In the original configuration of the first nationwide telephone numbering plan of 1947, all of New Jersey was a single numbering plan area (NPA), assigned the first of all area codes, 201. By 1956, it was split to create a second numbering plan area, 609.[1]
This division generally followed the dividing line between North Jersey, proximate to New York City, and South Jersey, proximate to Philadelphia and the Jersey Shore.
[2] Despite the division into two numbering plan areas, all calls within the state of New Jersey were dialed without area codes until July 21, 1963.[3][4][5]
This configuration of two area code in New Jersey remained in place for c. 35 years, until 1991, when the 201 numbering plan area was further divided to create area code 908 in its southern half.

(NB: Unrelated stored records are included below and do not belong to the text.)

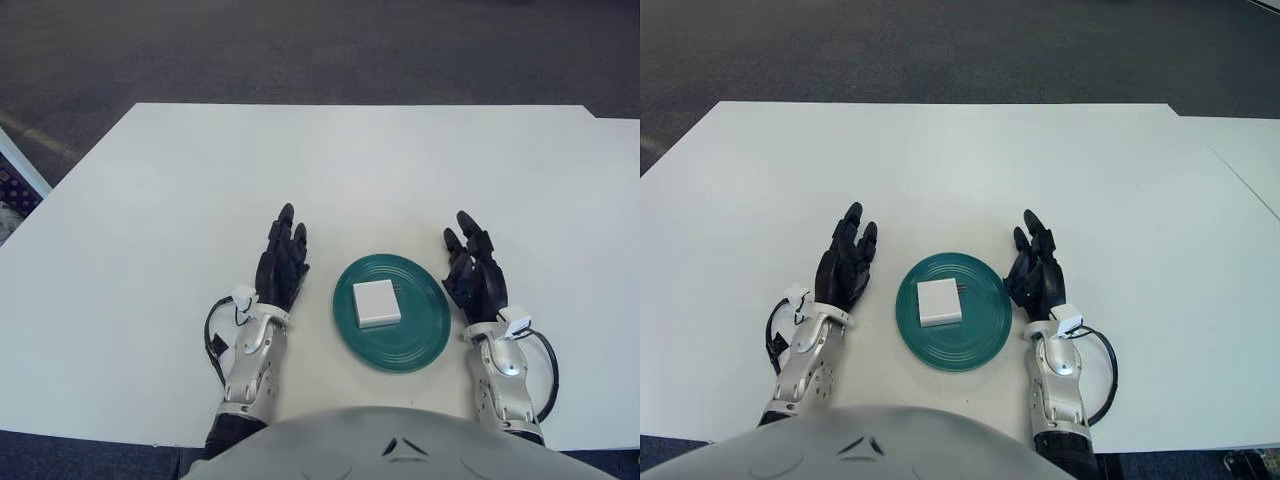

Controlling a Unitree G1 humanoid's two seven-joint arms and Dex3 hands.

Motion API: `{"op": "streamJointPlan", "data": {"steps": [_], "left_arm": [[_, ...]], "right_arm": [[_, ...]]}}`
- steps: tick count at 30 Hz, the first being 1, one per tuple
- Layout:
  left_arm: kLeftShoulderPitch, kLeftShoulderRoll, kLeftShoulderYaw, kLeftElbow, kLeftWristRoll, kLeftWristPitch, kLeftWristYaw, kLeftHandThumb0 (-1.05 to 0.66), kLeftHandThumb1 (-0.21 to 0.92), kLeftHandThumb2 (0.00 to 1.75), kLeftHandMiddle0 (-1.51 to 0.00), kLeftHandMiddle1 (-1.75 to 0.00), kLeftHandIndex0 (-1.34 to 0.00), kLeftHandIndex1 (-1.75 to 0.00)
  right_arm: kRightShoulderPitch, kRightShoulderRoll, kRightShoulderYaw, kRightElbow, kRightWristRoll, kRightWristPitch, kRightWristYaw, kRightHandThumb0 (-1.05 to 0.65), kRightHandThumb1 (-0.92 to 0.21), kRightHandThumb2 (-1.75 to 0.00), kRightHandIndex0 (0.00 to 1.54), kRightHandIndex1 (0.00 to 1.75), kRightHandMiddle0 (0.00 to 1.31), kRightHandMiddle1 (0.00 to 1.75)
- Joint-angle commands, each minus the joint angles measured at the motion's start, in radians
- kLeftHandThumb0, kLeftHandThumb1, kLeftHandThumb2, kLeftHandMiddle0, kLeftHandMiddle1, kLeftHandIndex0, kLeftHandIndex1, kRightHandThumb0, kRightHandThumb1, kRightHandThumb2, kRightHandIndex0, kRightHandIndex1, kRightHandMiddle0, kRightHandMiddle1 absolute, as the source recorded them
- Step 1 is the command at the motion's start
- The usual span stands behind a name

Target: Put the charger into the plate.

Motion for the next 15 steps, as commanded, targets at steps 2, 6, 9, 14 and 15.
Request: {"op": "streamJointPlan", "data": {"steps": [2, 6, 9, 14, 15], "left_arm": [[0.017, -0.075, 0.073, 0.198, -0.043, -0.046, -0.029, -1.04, 0.92, 0.85, 0.0, 0.0, 0.0, -0.14], [0.0, -0.075, 0.089, 0.255, -0.052, -0.084, -0.046, -1.03, 0.92, 0.85, 0.0, 0.0, 0.0, -0.16], [-0.003, -0.084, 0.095, 0.27, -0.05, -0.105, -0.044, -1.02, 0.92, 0.84, 0.0, 0.0, 0.0, -0.18], [-0.001, -0.098, 0.097, 0.301, -0.029, -0.158, -0.037, -1.02, 0.92, 0.85, 0.0, 0.0, 0.0, -0.2], [0.0, -0.1, 0.096, 0.305, -0.025, -0.166, -0.035, -1.02, 0.92, 0.85, 0.0, 0.0, 0.0, -0.2]], "right_arm": [[0.079, 0.007, -0.001, 0.075, 0.002, 0.105, -0.01, -0.93, -0.92, -0.95, 0.23, 0.03, 0.0, 0.45], [0.08, 0.007, -0.003, 0.073, 0.002, 0.102, -0.012, -0.93, -0.92, -0.95, 0.24, 0.03, 0.0, 0.46], [0.082, 0.007, -0.005, 0.072, 0.003, 0.098, -0.011, -0.93, -0.92, -0.95, 0.24, 0.03, 0.0, 0.46], [0.084, 0.003, -0.006, 0.068, 0.012, 0.102, 0.003, -0.92, -0.92, -0.95, 0.22, 0.02, 0.0, 0.44], [0.084, 0.003, -0.006, 0.067, 0.013, 0.103, 0.004, -0.92, -0.92, -0.95, 0.22, 0.01, 0.0, 0.44]]}}
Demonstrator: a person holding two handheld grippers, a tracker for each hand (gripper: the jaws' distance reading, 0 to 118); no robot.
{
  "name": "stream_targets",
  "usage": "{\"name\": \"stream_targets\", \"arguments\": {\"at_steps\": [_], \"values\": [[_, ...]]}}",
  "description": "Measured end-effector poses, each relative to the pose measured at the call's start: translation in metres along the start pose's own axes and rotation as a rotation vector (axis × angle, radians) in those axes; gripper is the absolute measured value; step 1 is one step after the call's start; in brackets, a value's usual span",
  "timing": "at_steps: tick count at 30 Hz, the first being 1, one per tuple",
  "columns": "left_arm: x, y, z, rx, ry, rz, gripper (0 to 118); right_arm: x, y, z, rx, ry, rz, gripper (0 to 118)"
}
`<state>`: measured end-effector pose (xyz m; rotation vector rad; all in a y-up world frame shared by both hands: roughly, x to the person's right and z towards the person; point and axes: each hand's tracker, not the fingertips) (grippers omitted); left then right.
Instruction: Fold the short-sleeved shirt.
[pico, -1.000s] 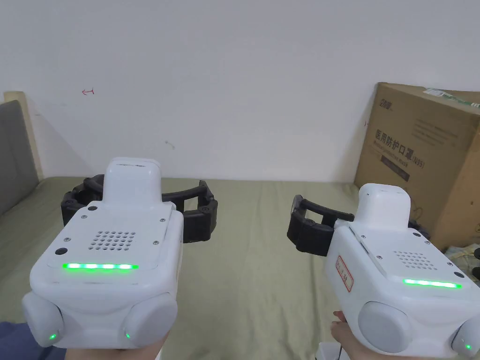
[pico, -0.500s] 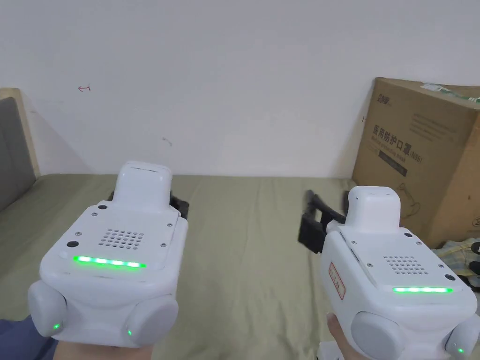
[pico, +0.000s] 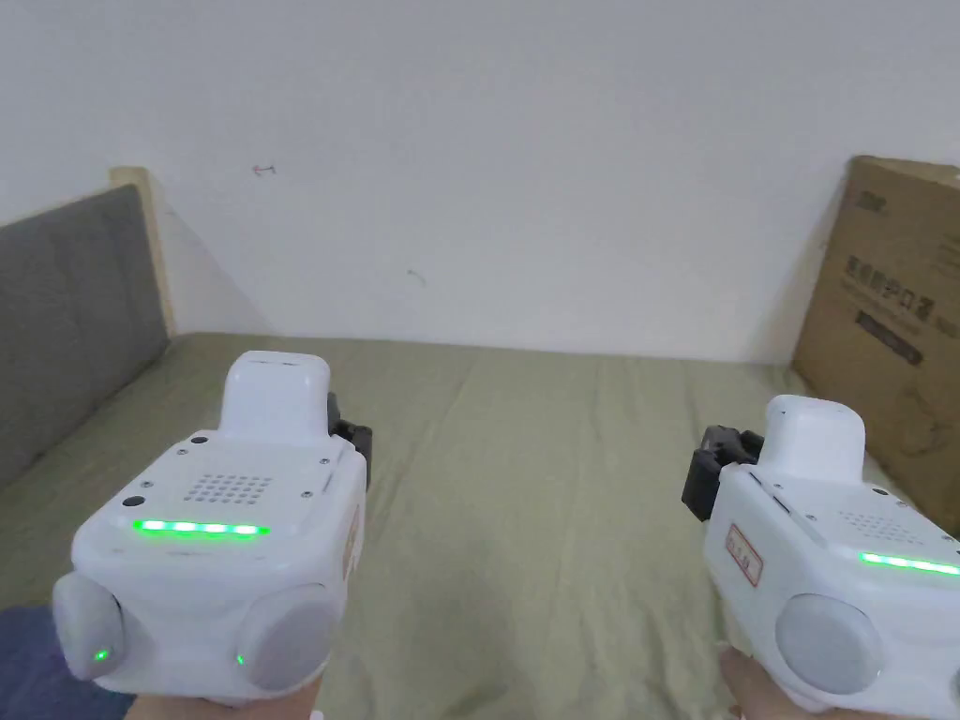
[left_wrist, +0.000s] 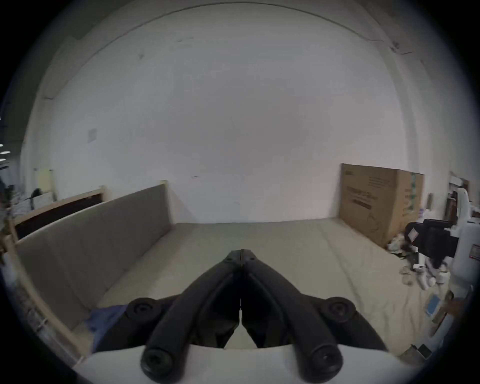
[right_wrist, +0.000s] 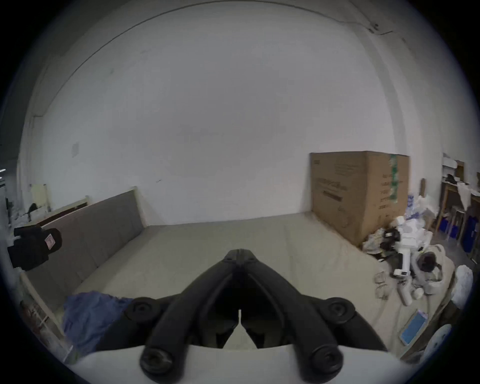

This made available more central office prefixes in the northern part, comprising the densely populated western suburbs of New York City, as well as in the area south of Newark, which fell into NPA 908.
On June 1, 1997, services growth in numbering plan area 908 required splitting the area with a new area code 732 assigned to its southeastern half, along the Atlantic seaboard.[6] Following a six month grace period, the use of the 732 area code became mandatory on December 6 of that year. The area includes Middlesex, Somerset, and Union counties in Northern and Central New Jersey, and Monmouth and northern Ocean counties on the New Jersey Shore.
The assignment of area code 848 to the same numbering plan area in 2001 created an overlay complex for this region, after the pool of 732-numbers began to exhaust rapidly.[7]